Sweet & Savory Challah Rolls

These beautiful rolls begin with a plain challah dough that is wonderfully pillowy, rich, and irresistible on its own. Once shaped, flavor as you like. For sweet versions, use cinnamon-sugar, and for extra sweetness and apple flavor, apple cinnamon jelly. Or make them savory with any of the suggested toppings (individually or combined). A great group project—let everyone shape and season to taste.


  • 2½ teaspoons active dry yeast (1 packet plus ¼ teaspoon)
  • ¼ cup honey
  • 2 teaspoons kosher salt
  • 2 eggs, lightly beaten
  • 1/3 cup olive oil, plus more for the bowl
  • 3½ to 4 cups bread flour
  • Egg wash: 1 egg lightly beaten with 1 teaspoon of cold water and a pinch of salt
  • Sweet toppings: 1 tablespoon plus ½ teaspoon ground cinnamon for sprinkling, plus apple cinnamon jelly for optional filling
  • Savory toppings: Za’atar, flaky sea salt, poppy seeds, sesame seeds, or dried minced onions, or a combination


  1. In a large bowl, dissolve the yeast in ¾ cup of warm water (between 105°F and 110°F) for about 5 minutes. Stir in the honey, salt, eggs, and oil. Mix in 3 cups of the flour and then gradually add ½ cup more. Work in additional flour as needed to form a soft dough.
  2. Transfer to a lightly floured surface and knead 10 to 12 minutes, until smooth and elastic, flouring your hands as needed to keep the dough from sticking.
  3. Transfer the dough to an oiled bowl, turn over, and cover. Let rise in a warm place until doubled, 1½ to 2 hours.
  4. Press down on the dough to deflate. Cover and let rest 15 minutes.
  5. On a clean surface, use a dough scraper or large sharp knife to cut the dough into 12 pieces. Roll each into a 12- to 14-inch rope.
  6. Shaping Option 1—Coiled Rounds: Coil the roll creating a pinwheel. Tuck the loose end firmly under.
  7. Shaping Option 2—Knotted Rounds: Wrap the dough strand loosely around your fingers and tie a loose knot, leaving dough free on both ends.
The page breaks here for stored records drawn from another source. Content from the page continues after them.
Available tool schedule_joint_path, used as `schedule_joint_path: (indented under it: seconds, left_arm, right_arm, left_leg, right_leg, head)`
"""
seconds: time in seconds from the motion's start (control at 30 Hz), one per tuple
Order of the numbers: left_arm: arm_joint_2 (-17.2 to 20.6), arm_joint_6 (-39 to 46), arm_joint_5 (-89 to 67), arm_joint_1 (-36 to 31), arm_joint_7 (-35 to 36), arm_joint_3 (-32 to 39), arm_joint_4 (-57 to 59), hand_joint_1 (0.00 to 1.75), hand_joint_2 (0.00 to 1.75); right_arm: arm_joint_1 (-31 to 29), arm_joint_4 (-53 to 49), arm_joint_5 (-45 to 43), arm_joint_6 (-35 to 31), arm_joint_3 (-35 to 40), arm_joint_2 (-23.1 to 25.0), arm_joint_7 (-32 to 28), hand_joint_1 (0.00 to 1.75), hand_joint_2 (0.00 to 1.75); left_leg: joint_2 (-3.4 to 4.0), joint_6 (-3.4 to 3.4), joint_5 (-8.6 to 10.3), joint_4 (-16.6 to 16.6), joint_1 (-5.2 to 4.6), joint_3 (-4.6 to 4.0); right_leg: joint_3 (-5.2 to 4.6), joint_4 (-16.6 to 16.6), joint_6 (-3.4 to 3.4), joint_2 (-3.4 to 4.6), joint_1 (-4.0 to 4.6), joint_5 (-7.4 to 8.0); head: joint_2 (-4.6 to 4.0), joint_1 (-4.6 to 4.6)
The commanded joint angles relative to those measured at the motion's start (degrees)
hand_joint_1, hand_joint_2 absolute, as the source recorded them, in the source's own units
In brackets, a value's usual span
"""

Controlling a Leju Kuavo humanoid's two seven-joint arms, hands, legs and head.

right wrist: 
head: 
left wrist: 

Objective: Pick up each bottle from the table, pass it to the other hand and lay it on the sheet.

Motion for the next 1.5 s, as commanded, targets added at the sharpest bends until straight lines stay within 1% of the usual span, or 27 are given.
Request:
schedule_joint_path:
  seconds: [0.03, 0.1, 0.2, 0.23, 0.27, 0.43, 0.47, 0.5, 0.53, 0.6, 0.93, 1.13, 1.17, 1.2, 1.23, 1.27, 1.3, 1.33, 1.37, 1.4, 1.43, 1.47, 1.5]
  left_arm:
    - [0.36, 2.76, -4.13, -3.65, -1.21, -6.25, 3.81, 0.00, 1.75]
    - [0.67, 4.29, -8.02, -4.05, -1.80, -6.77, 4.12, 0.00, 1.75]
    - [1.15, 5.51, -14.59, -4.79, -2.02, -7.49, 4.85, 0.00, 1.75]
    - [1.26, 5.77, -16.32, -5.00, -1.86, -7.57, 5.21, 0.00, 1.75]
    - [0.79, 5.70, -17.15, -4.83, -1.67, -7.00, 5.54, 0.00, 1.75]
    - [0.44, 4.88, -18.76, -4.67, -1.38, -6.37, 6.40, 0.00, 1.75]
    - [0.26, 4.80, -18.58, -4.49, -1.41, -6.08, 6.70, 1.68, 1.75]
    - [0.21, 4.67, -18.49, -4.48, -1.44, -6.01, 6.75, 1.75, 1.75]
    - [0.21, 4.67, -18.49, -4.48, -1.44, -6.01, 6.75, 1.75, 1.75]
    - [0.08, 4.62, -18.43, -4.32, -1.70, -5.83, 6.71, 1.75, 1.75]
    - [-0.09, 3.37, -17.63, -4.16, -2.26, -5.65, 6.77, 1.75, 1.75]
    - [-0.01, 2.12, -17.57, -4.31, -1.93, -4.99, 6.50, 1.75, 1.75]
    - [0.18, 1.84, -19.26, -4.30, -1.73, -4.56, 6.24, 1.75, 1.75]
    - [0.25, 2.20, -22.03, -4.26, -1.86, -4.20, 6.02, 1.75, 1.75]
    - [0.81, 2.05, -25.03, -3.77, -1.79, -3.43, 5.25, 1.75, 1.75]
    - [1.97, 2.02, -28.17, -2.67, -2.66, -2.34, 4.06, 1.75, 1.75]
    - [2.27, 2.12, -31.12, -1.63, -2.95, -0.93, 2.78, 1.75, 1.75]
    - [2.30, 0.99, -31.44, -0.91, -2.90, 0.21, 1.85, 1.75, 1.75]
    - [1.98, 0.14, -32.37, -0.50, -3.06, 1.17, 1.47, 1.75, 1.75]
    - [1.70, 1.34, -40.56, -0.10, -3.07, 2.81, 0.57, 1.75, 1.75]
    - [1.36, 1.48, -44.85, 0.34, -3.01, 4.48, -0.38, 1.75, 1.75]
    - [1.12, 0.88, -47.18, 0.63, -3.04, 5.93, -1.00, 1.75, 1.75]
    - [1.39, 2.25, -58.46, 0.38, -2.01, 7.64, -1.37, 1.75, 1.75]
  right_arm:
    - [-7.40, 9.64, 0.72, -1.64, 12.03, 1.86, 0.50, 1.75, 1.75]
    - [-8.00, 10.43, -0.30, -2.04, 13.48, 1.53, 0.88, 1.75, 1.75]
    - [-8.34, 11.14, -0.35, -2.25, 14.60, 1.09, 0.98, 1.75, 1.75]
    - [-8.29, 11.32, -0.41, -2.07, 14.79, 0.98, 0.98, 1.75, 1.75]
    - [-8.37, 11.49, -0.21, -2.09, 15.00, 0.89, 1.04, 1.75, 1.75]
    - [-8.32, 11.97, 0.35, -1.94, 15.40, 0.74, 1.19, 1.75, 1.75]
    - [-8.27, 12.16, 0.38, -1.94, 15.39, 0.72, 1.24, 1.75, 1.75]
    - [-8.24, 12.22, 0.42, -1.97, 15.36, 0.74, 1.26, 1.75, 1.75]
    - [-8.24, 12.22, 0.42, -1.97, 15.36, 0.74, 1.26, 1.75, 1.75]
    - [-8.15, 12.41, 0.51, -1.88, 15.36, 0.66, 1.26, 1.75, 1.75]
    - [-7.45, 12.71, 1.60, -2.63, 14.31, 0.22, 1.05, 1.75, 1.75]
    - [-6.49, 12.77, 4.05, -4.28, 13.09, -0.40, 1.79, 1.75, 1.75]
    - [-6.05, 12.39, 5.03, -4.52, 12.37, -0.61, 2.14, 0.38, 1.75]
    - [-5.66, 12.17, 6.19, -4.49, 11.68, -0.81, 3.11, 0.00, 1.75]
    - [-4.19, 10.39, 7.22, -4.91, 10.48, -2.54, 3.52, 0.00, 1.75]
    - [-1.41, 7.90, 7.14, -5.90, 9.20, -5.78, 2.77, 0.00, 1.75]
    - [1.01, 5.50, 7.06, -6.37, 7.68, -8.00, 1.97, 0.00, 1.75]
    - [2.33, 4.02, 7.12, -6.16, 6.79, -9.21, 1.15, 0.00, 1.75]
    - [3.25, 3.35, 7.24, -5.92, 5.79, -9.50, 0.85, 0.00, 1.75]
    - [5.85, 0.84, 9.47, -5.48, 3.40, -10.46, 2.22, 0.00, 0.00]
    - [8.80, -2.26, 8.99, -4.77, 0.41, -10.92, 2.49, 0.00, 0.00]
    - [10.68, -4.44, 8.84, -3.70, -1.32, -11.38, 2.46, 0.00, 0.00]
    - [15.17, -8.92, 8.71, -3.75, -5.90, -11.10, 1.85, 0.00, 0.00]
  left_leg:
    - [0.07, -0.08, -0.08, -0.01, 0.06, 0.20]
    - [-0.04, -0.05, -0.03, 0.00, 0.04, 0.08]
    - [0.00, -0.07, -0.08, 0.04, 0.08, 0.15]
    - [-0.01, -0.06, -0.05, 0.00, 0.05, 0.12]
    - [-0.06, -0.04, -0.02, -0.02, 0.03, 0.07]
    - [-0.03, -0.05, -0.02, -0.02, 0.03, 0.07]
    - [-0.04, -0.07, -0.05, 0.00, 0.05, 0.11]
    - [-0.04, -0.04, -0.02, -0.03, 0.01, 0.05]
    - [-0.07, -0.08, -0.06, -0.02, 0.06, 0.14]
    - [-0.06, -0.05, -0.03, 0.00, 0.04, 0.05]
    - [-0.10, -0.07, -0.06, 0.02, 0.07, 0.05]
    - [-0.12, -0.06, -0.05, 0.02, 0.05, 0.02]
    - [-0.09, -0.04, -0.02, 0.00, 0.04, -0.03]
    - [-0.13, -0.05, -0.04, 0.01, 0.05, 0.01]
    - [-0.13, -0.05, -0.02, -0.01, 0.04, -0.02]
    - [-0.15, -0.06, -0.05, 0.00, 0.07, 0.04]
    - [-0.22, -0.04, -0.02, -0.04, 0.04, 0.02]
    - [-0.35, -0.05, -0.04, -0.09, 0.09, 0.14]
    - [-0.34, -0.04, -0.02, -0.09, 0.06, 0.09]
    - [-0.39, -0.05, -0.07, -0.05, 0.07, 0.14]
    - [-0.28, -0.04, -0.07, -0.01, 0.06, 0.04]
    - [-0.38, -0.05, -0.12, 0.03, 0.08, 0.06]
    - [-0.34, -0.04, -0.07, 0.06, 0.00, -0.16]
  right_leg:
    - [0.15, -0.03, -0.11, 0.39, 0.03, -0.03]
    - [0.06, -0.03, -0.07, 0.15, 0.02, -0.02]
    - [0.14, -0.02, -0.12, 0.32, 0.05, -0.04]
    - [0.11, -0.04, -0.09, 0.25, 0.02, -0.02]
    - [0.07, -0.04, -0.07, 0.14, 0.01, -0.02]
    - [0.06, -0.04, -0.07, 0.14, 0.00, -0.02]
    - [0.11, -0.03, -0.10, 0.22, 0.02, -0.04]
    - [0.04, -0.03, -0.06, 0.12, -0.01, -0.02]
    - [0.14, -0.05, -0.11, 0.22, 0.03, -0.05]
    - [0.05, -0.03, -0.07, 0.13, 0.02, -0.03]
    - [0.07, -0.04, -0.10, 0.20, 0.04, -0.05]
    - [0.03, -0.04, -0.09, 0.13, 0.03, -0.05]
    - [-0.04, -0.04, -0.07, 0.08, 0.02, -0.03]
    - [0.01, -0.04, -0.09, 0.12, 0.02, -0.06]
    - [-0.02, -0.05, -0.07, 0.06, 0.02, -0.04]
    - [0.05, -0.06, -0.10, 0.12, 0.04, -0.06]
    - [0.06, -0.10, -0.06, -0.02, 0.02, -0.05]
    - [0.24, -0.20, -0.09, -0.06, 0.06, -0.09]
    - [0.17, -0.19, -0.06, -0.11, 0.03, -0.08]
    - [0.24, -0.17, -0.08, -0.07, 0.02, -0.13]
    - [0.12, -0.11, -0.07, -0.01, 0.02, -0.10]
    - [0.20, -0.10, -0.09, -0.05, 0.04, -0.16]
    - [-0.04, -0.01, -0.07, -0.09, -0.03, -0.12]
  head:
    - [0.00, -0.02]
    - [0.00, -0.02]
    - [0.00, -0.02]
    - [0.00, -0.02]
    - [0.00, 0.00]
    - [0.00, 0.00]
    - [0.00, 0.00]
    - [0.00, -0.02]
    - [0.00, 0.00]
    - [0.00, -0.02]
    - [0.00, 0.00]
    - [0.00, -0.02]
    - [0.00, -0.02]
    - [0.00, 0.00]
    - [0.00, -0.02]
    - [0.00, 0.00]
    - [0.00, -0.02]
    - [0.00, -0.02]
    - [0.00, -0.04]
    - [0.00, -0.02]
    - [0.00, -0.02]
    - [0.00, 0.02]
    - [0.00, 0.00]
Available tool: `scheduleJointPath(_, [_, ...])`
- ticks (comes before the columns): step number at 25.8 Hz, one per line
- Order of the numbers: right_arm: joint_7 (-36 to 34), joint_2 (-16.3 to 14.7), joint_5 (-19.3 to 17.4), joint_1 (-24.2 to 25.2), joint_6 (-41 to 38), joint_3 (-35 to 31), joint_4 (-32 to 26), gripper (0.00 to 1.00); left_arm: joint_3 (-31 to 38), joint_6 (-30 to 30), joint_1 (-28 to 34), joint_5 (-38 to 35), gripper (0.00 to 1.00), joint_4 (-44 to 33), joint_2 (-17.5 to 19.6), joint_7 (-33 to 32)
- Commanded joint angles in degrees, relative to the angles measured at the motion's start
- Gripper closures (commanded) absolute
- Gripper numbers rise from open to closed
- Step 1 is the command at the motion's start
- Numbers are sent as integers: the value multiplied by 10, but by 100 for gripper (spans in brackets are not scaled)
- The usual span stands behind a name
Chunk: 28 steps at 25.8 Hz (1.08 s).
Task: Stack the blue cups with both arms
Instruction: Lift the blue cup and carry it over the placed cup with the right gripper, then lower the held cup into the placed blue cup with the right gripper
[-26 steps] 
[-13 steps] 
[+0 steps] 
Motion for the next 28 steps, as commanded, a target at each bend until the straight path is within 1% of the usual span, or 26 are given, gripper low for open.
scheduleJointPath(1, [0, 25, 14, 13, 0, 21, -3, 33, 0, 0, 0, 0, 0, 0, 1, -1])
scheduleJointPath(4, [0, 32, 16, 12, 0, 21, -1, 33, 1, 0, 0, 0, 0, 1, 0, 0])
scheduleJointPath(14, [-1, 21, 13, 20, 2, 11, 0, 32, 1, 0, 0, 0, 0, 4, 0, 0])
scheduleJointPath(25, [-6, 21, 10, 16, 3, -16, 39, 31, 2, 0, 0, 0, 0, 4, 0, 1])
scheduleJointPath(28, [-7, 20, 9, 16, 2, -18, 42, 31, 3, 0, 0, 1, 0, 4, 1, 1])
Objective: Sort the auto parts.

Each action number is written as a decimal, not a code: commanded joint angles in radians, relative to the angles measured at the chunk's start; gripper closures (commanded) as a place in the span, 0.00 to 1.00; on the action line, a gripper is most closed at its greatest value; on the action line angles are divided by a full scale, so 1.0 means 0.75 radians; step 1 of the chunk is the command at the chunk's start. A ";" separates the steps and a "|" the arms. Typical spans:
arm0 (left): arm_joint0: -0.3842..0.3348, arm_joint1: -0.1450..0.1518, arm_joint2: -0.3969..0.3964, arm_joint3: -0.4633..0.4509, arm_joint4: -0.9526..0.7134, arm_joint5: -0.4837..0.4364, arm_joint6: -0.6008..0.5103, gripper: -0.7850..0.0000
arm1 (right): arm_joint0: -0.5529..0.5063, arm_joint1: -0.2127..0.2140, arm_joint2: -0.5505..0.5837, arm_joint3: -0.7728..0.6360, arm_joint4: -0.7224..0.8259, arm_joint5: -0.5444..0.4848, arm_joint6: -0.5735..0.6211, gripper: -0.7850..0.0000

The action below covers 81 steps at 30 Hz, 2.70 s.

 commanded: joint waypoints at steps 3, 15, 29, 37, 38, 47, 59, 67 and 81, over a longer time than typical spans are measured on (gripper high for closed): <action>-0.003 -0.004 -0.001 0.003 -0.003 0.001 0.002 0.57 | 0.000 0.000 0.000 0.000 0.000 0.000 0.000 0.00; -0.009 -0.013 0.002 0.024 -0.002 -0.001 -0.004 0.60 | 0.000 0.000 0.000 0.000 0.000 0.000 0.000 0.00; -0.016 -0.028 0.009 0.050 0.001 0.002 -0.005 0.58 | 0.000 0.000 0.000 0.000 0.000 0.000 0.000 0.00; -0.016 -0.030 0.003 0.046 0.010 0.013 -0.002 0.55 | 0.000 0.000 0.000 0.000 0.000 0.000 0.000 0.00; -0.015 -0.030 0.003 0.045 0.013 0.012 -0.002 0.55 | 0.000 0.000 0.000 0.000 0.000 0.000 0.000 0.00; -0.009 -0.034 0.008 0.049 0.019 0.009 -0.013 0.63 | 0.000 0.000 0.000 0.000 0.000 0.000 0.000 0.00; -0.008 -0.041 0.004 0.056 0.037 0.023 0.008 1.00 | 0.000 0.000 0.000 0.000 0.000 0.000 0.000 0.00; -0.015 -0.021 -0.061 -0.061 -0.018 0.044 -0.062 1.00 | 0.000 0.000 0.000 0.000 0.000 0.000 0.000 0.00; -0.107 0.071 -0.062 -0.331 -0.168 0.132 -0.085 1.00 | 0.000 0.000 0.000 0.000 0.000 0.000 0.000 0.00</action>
Wrap one loose end up and tuck into the middle of the knot, and wrap the other loose end under, pinching gently.
  8. If adding apple jelly, use your fingers to firmly create an indent (1/2- to 3/4-inch wide) in the middle. Spoon in a mound of jelly.
  9. Transfer shaped rolls to a parchment-lined baking sheet. Brush with the egg wash. Top sweet versions with cinnamon-sugar or savory versions with your choice of toppings. Cover loosely with oiled plastic wrap and let rise 15 to 30 minutes, until a finger pressed into the dough leaves an imprint.
  10. Meanwhile, preheat the oven to 350°F.
  11. Bake for 15 to 20 minutes, until golden brown (about 190°F to 195°F on an instant-read thermometer).
  12. Cool on a wire rack. Serve hot or room temperature. Best served the same day. Wrap leftovers individually in wax paper in a sealed bag or container.


To make bird-shaped challahs (a tradition that likely originated with Ukrainian Jews centuries ago), shape as in step 7, but leave both ends loose. For the end that rests flat on the counter, use a knife to cut 3 or 4 slats to look like feathers. For the other loose end, gently shape a small pointed beak, and use halved raisins for the eyes.